Figure 2 : Détermination de la vitesse du mouvement relatif Pacifique-Nord Amérique
par GPS. Le mouvement est dextre, environ 4 cm/a
b) Des phénomènes géologiques discontinus (=évènements): les séismes et les courants de
turbidité
La durée totale des séismes n’excède pas quelques min, et leur amplitude est
généralement comprise entre 1 cm et 1 m. Quand on s’éloigne de l’épicentre, la durée du
phénomène augmente, atteignant parfois plusieurs heures. En revanche, l’amplitude diminue
et n’est plus directement perceptible (0,001 à 1 mm). Après un séisme on observe des
répliques, séismes dont la fréquence et la magnitude diminuent au cours du temps. Suit une
période plus ou moins longue de silence sismique jusqu’au déclenchement d’un nouvel
événement majeur. Cette succession constitue le cycle sismique, qui est une bonne illustration
de phénomènes interdépendants fonctionnant à des échelles de temps différentes,
schématiquement 1 minute pour le séisme majeur, 1 an pour les répliques, 100 à 1000 ans
pour la survenue d’un nouveau séisme majeur. Cette durée correspond à la durée totale du
cycle sismique.
Figure 3 : le cycle sismique
En quelques secondes, le signal émis par un séisme est transformé par la Terre en différents trains
d’ondes qui ne se propagent pas à la même vitesse.
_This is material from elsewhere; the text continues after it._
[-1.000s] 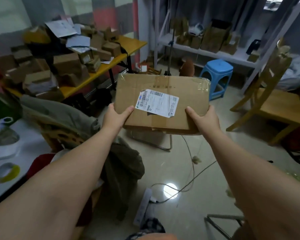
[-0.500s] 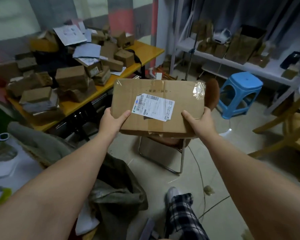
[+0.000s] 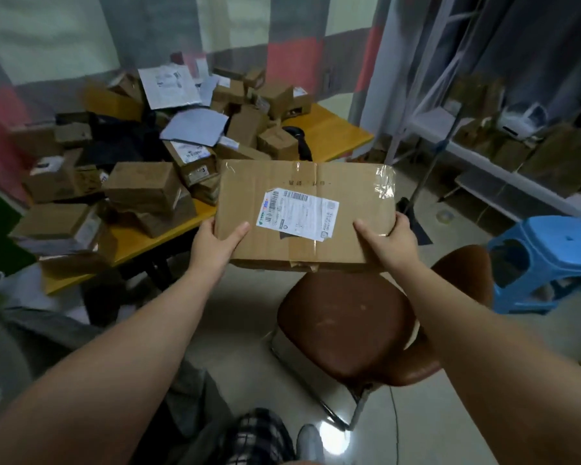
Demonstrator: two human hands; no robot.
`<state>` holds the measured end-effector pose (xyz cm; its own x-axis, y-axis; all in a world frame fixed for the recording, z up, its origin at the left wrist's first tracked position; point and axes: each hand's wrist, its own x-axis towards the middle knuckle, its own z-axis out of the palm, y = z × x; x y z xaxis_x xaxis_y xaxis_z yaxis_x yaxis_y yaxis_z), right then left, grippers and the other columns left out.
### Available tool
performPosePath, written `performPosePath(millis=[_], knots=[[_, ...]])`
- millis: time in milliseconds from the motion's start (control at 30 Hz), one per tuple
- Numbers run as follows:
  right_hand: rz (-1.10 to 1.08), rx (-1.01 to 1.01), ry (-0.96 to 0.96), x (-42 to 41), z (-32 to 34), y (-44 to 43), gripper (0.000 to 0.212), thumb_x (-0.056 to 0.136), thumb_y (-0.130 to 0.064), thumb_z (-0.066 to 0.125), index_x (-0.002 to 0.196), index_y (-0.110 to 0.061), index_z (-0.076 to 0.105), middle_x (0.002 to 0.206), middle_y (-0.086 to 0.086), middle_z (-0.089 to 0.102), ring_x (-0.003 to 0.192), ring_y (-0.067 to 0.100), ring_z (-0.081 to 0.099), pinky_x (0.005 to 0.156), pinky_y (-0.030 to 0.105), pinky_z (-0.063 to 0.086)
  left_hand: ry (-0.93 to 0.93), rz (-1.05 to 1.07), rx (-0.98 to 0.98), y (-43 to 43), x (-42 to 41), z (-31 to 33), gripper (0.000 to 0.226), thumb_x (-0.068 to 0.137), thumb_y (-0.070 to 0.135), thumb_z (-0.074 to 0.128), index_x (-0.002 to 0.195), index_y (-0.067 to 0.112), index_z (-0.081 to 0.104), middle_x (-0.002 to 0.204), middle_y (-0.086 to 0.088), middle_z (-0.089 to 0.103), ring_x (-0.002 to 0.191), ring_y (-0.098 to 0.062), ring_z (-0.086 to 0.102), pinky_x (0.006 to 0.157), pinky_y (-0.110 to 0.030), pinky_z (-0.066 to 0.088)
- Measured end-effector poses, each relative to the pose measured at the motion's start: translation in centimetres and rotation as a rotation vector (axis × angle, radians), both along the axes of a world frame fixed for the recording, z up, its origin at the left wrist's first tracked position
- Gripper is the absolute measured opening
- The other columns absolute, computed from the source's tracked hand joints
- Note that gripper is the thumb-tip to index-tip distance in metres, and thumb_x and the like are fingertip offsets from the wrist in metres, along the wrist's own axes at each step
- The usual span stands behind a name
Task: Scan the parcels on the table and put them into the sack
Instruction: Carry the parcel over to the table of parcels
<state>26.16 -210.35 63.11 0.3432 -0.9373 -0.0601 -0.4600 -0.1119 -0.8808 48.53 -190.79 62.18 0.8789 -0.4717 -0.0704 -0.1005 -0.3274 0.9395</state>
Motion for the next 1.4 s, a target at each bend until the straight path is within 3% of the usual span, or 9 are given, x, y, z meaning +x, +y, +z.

Lorsqu’on dispose d’enregistrements provenant de
différentes stations synchronisées, on peut calculer la vitesse des différentes ondes. Pour cela, on
reporte les temps d’arrivée d’une même onde observés à des stations de plus en plus éloignées de
l’épicentre, de façon à construire des hodochrones. Le retard pris par cette onde nous permet de
connaître sa vitesse de propagation. La vitesse locale d’une onde est donnée par la pente de
l’hodochrone à la distance épicentrale correspondante.
Equation de la vitesse des ondes sismiques de volume :
Vp=√(K+4/3μ)/ρ
Vs=√(μ/ρ)
Avec : K, module d’incompressibilité ; μ, module de cisaillement ; ρ, masse volumique.
L’analyse des hodochrones montre que les ondes P et S ont des vitesses croissantes avec la
distance parcourue, alors que les ondes L présentent une vitesse constante. L’augmentation de vitesse
des ondes P et S s’explique par une trajectoire allant en profondeur, où elles traversent des matériaux
de plus en plus denses. Leur vitesse de propagation varie entre 5 km.s-1 et 10 km.s-1. En revanche les
ondes de surface se propagent dans un milieu dont la densité varie peu. La connaissance des vitesses
des ondes sismiques permet donc de comprendre la répartition des matériaux à l’intérieur de la Terre
(ex. tomographie).
Figure 4 : Hodochrones construites à partir de la mesure du temps d'arrivée des
différents types d'ondes sismiques à différentes stations sismologiques pour un foyer
superficiel.
Un autre exemple d’évènement sont les courants de turbidité. Lors de l’évènement de Terre
Neuve, en 1929, la masse de sédiment mobilisée par l’écoulement a sectionné les câbles téléphoniques
disposés dans les fonds sous-marins. Les heures auxquelles les câbles ont été coupés sont connues,
tout comme leur distance à la côte. Cela permet de calculer la vitesse de l’écoulement turbiditique, qui
est de l’ordre de … . En seulement quelques heures, une forte épaisseur de sédiments est mise en
place. Ainsi, dans une formation comme celle des grès d’Annot, composée de bancs gréseux pouvant
atteindre 20 m de haut, le temps enregistré par les grès correspond à une durée insignifiante (de
quelques heures à quelques jours), l’essentiel du temps étant enregistré dans les fins niveaux inter-
turbiditiques sous la forme de surface d’érosion ou de couches pélagiques! A terre, la vitesse d'un
glissement de terrain peut être déterminée en positionnant une station GPS sur la zone instable.